By the time Jones entered into his very strong creative period of the 1970s, which produced a string of significant albums including The Grand Tour (1974), Alone Again (1976), Bartender’s Blues (1978), I Am What I Am (1980), and the classic singles “If Drinkin’ Don’t Kill Me (Her Memory Will),” and “He Stopped Loving Her Today,” his voice seemed almost able to mimic the bending and sliding qualities of the steel guitar which so often accompanied him. He had a special talent for expressing longing, if not outright anguish. It was a tonal quality and rhythmic sensibility formed out of hard experience.

In 1969, Jones married the talented country singer Tammy Wynette. While the two had a volatile relationship that would end in divorce six years later, they produced a series of memorable duet recordings in the 1970s, including “We’re Gonna Hold On,” “Golden Ring,” “Near You” and “Two Story House.” These were moving love songs, in which relationships were challenged by difficult circumstances and financial hardship.

Rather than flourish and grow, sometimes all one could do was “hold on,” they sang. How different this music was from that of the early postwar years! Living standards were under attack now and it was harder and harder to build a life. So many of the feelings and moods associated with these difficulties can be found in those recordings, so much of real life came through those voices.

George Jones was in many ways a troubled individual and his problems only multiplied following his divorce from Wynette. His struggles with alcoholism and drug addiction are renowned. He possessed a keen temper and a capacity for violence. He knew all too well about loss, about suffering and loneliness. His troubles would eventually force him into a psychiatric hospital in Alabama for a time in the late 1970s.

Obsessed as the media is with celebrity gossip, its “tributes” to the singer following his death have predictably focused on his personal life and ignored for the most part a serious appraisal of his artistic contribution.

Watch footage of Jones singing “The Grand Tour,” however, and all such gossip melts into insignificance. In performing this song about a man giving a tour of his home following a divorce, Jones becomes utterly sympathetic, deeply and beautifully human. This is music that does away with petty moralizing and attempts to arrive at an understanding of people. In his tone and in his eyes is the knowledge that he has lost something important and that he himself is partly to blame. He has made his mistakes. But neither is he alone in this. He is wounded, deserving of compassion and not just a dismissive “Shame on you.”
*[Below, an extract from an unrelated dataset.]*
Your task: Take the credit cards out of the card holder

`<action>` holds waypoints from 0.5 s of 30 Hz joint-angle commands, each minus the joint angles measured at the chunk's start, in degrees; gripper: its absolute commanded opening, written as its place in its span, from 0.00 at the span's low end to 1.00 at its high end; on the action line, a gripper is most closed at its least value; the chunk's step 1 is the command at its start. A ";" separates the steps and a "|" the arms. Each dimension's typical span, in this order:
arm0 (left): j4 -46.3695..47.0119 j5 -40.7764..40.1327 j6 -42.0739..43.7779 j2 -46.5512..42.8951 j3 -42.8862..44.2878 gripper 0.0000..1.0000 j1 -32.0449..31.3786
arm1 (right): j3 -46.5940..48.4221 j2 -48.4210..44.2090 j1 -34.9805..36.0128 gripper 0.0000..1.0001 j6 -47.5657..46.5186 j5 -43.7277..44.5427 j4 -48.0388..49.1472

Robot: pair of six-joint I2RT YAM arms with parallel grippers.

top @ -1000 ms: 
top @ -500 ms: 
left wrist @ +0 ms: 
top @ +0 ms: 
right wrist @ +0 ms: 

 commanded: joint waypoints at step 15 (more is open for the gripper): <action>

In this performance and so many others, Jones leaves the listener with a fuller appreciation of the more difficult experiences of life, its more outcast characters and a sense of solidarity with one’s fellow human beings. Something more than simply one individual’s problems are present in the best songs. This is the experience of a generation, an impoverished region, a social class…

In the end, Jones lived hard and there was a personal price to pay. He tried but was unable to “hold on” for much of his life. But when he was there and when he was singing, he was truly unforgettable. A powerful and evocative performer.

Readers are strongly encouraged to explore his work.